Vampires, witches, demons, apocalypses. These are not common, everyday household words unless you call Sunnydale, California home. That is something that Buffy Summers, Willow Rosenberg, Alexander (Xander) Harris, Rupert Giles, and many more characters created by Joss Whedon, know more than anything. For these characters, life has a completely different meaning and path. Many of their stories can be related to the works of philosophical thinkers such as Plato and Friedrich Nietzsche. They can be compared to historical movements, such as feminism and ideals such as eudaimonism; which is simply a system of ethics that evaluates action in terms of their capacity to produce happiness (Dictonary.com). The characters also serve as teachers for many young adults, without being obvious about it. Buffy, the Vampire Slayer (BtVS) is an important part of pop-culture because of its introduction of philosophical teachings that would not normally captivate the high school generation audience. For this reason, BtVS is a show that will continue to be studied as years pass. This is something that actress Julie Benz (Darla) agrees with. She stated during an interview during the season’s wrap-up party, “It’s going to be a show that will probably be studied in 25 years as what it meant to the world. I think it definitely has its place in history.”(BtVS DVD Series Season 7 Disc 6)

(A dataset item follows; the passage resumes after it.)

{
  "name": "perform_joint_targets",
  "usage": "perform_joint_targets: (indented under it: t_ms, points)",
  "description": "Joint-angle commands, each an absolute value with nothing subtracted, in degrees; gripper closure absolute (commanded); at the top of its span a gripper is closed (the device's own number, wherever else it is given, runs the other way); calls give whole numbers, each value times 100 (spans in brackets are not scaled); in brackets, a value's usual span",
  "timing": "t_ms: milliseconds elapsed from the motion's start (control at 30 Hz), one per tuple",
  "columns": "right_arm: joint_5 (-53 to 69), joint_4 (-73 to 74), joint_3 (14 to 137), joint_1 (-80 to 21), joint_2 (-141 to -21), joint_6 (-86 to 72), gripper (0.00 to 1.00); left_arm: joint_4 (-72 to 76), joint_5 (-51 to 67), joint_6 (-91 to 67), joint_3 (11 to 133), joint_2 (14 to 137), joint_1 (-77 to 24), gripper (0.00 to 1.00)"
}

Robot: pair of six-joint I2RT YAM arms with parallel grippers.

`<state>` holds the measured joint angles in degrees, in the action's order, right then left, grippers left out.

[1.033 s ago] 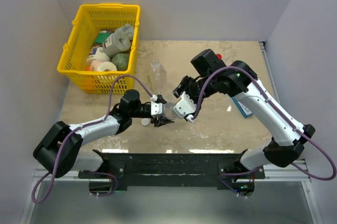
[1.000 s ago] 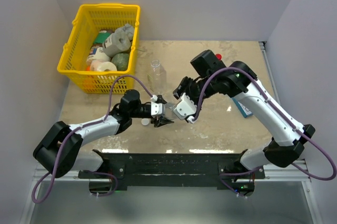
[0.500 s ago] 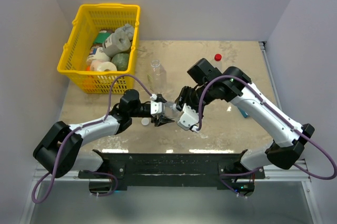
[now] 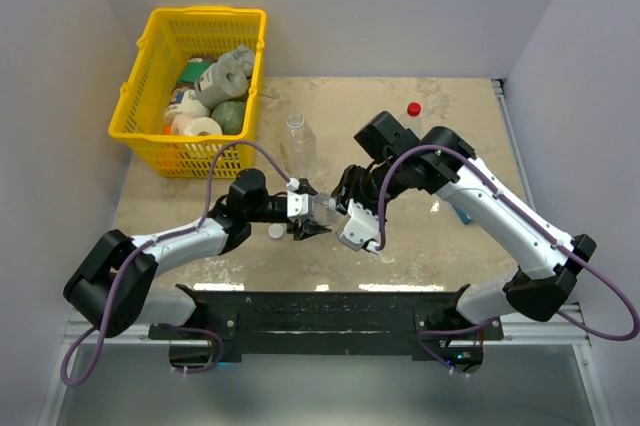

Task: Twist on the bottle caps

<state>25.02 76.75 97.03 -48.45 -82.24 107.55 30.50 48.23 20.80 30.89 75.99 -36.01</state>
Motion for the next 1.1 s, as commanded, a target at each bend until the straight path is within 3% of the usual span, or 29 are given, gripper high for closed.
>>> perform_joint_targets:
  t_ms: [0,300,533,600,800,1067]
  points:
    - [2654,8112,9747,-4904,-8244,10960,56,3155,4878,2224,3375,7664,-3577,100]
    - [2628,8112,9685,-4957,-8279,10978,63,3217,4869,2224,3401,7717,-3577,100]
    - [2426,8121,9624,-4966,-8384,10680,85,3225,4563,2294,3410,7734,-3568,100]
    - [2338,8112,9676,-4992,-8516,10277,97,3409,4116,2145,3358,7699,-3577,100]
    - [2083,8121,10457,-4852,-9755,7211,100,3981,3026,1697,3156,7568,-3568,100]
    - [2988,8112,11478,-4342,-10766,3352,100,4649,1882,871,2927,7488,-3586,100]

Buffy has taken many hits from Christian activists as evident in Jeff Pasley’s report “You Can’t Pin a Good Slayer Down: The Politics, If Any, of Buffy, the Vampire Slayer and Angel.” He illustrated many points that Christian activists had problems with. One of their arguments was in the Pilot episodes. Giles states, “This world is older than you know, and contrary to popular belief, it did not begin as a paradise.” This statement was seen as an anti-Christian cosmology. The most anti-Christian symbol in BtVS was Caleb, an agent of the First Evil (or the First); the main villain in Season 7. Caleb was a man of the church that continued to wear the uniform, even as he served the First.

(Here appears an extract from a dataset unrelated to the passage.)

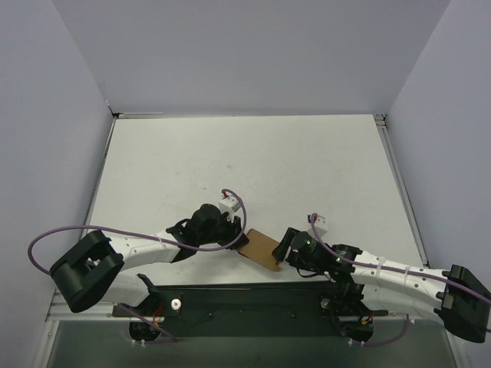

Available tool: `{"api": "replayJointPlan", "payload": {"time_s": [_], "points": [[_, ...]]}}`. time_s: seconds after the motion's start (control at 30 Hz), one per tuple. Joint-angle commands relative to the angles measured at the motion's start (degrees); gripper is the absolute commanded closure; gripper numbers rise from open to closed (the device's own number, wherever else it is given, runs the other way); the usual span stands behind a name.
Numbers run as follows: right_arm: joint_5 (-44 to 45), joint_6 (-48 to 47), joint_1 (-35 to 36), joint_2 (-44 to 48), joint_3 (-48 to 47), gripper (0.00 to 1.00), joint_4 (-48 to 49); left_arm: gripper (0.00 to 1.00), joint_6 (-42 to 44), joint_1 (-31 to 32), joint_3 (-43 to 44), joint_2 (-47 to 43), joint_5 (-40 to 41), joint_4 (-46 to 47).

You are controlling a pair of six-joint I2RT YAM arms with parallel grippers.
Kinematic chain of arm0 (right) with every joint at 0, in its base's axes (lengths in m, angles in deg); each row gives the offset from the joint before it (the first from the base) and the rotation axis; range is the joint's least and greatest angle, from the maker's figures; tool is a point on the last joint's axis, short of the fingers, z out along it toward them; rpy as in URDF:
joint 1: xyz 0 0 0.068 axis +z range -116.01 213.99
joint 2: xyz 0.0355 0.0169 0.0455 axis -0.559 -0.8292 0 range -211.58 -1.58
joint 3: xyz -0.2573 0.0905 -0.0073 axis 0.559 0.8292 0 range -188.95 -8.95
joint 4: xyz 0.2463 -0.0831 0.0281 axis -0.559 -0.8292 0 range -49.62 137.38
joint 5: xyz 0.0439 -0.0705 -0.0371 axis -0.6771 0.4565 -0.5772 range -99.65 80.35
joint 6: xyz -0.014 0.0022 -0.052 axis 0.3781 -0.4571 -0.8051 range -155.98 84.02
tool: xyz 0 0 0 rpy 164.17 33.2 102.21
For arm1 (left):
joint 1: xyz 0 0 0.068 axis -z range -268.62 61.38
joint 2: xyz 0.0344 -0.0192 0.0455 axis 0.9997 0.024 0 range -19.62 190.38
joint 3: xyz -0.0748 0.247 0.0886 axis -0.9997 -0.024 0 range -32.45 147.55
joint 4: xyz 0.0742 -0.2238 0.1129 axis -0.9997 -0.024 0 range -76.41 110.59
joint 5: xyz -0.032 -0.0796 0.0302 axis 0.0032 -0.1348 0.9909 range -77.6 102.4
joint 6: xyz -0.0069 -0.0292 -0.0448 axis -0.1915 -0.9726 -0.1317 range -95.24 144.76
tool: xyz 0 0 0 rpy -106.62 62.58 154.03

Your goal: Fold the paper box

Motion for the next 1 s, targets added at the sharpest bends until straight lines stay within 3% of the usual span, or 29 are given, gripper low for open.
{"api": "replayJointPlan", "payload": {"time_s": [0.0, 0.13, 0.27, 0.4, 0.67, 0.97], "points": [[1.2, 2.9, -0.1, -0.9, 1.3, 0.43, 4.5, 0.67, 1.9, 0.0, -0.2, 1.5, 0.6, -3.2], [0.1, 4.1, -0.1, -2.9, 2.0, 0.53, 6.6, 0.63, 1.6, -0.1, 0.4, 1.0, 0.6, -3.7], [1.0, 5.9, 0.0, -3.2, 3.5, 0.65, 6.8, 0.45, 1.4, 0.0, 3.0, -1.0, 2.4, -7.9], [2.1, 7.5, 0.0, -2.6, 5.0, 0.69, 7.3, 0.38, 0.4, -0.1, 4.3, -5.1, 4.5, -13.0], [2.4, 8.1, 0.0, -4.5, 5.6, 0.76, 8.6, 0.37, -2.6, -0.1, 4.4, -7.5, 4.9, -17.5], [2.5, 7.8, 0.2, -5.0, 5.6, 0.77, 8.8, 0.43, -7.4, 0.2, 2.8, -6.6, 0.2, -12.7]]}}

Surprisingly, the biggest advocate for Christianity in BtVS was Sarah Michelle Gellar who played Buffy on the show. Gellar was quoted in an interview with Entertainment Weekly saying her show was “the most religious show out there! We’re more religious than 7th Heaven!” (Jensen 61). Television never saw a more in depth tie to Christianity than in Season 5 of BtVS. Buffy must sacrifice her life to save the world. When she jumps into a ball of energy that is destroying the world, and eventually kills her, she is positioned as Christ was when he was crucified on the cross. Her path that leads up to her dying, her position as she dies, her going to Heaven, and the resurrection in Season 6 all mirror the story of Jesus Christ’s sacrifice. “Buffy’s struggle to understand and endure the divine sacrifice required of her cuts far closer to the heart of the Easter story than most of Hollywood’s explicitly biblical epics. There’s also no doubt that Buffy’s mysterious but powerful encounter with the divine is far more theologically correct than the weekly direct interventions that occurred…on Touched By An Angel…” (Pasley) Unfortunately, not even Sarah Michelle Gellar’s defense for the show will change the Christian conservatives’ viewpoints on it mainly because the denominations hold every word in the Bible to be fact and do not appreciate mixing the religion with magics and cults.

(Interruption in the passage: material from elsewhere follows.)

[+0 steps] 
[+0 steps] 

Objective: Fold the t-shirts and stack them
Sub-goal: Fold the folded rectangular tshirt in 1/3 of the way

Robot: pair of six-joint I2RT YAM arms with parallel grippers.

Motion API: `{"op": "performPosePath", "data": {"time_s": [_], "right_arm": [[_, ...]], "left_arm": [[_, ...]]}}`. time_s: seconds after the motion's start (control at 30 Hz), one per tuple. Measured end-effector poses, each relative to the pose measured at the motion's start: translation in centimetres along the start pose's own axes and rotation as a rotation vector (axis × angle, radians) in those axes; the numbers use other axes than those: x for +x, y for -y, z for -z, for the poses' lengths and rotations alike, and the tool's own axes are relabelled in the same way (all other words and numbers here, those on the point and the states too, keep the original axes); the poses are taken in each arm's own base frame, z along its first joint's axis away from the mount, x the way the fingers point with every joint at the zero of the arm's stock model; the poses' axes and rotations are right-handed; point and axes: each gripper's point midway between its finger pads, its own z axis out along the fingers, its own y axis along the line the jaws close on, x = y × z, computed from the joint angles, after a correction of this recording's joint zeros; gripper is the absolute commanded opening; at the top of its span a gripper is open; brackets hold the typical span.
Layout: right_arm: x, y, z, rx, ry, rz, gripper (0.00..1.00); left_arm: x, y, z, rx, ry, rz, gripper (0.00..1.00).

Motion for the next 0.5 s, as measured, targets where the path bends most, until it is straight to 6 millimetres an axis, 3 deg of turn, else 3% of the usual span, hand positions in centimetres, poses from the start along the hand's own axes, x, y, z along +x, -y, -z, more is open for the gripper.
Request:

Despite the religious controversy, Buffy, the Vampire Slayer teaches us many important philosophical lessons that are otherwise uninteresting in a class room. When Joss Whedon created Buffy he had a particular path in mind for her. He said this best in an interview after the show’s final episode. “I always intended it to have the kind of impact on popular culture that it did. I wanted Buffy to be a pop-icon. I wanted her to be remembered. I wanted her to be in people’s interior lives. I wanted her to be a hero to kids.” (BtVS DVD Series Season 7 Disc 6) Whedon and his writers were successful. Buffy did become a hero to many people and her character and story were hard to look away from. Buffy is enticing to us because she is one of us. She is written as the one and only savior of our world, but at the end of the day she is just like the rest of us. She lives the way she wants to, normally (Seven Seasons of Buffy, 3). Though Buffy struggles throughout the entire first season, and some parts of the rest of the series, with her calling as a slayer, she always accepts what she must do. This makes her, for many, an idol that can be looked up to. Even young children can see that Buffy teaches life lessons as Nick and Olivia Ripper demonstrated in an essay that they wrote for a magazine called “Children’s Corner”. Buffy has taught them that the best people are the ones that act in the best interests of others and stand up for others. They admire that Buffy is a person that is independent and follows her heart. Although many children are scared at times when watching BtVS; and some episodes are restricted to an older audience, they are also learning that facing your fears and overcoming different obstacles is something that must be done in everyday life (Children’s Corner Ripper 127).

Buffy was labeled as a hero not just for kids, but for teenagers and adults as well. She teaches us how to deal with everyday problems and situations and leaves us thinking, “What would Buffy do?” (Pop Matters) Buffy as a hero and a teacher is seen not only in the fans of the show, but also in the characters as they progress from season to season. In the pilot episode of the fourth season, Buffy doubts whether or not she has what it takes to do her job as the Slayer anymore. She finally gets her courage back when Xander says to her “Let me tell you something, when it is dark and I’m all alone and I’m scared or freaked out or whatever, I always think, ‘What would Buffy do?’ You’re my hero.” (BtVS 4.1) The heroes of Buffy, whether it is Buffy herself or another character, are “specifically set up as champions and users of traditional, nontechnological, uncommodified forms of knowledge and power. Buffy and her friends operate as an informed collective altruistically serving the common good.” (Pasley)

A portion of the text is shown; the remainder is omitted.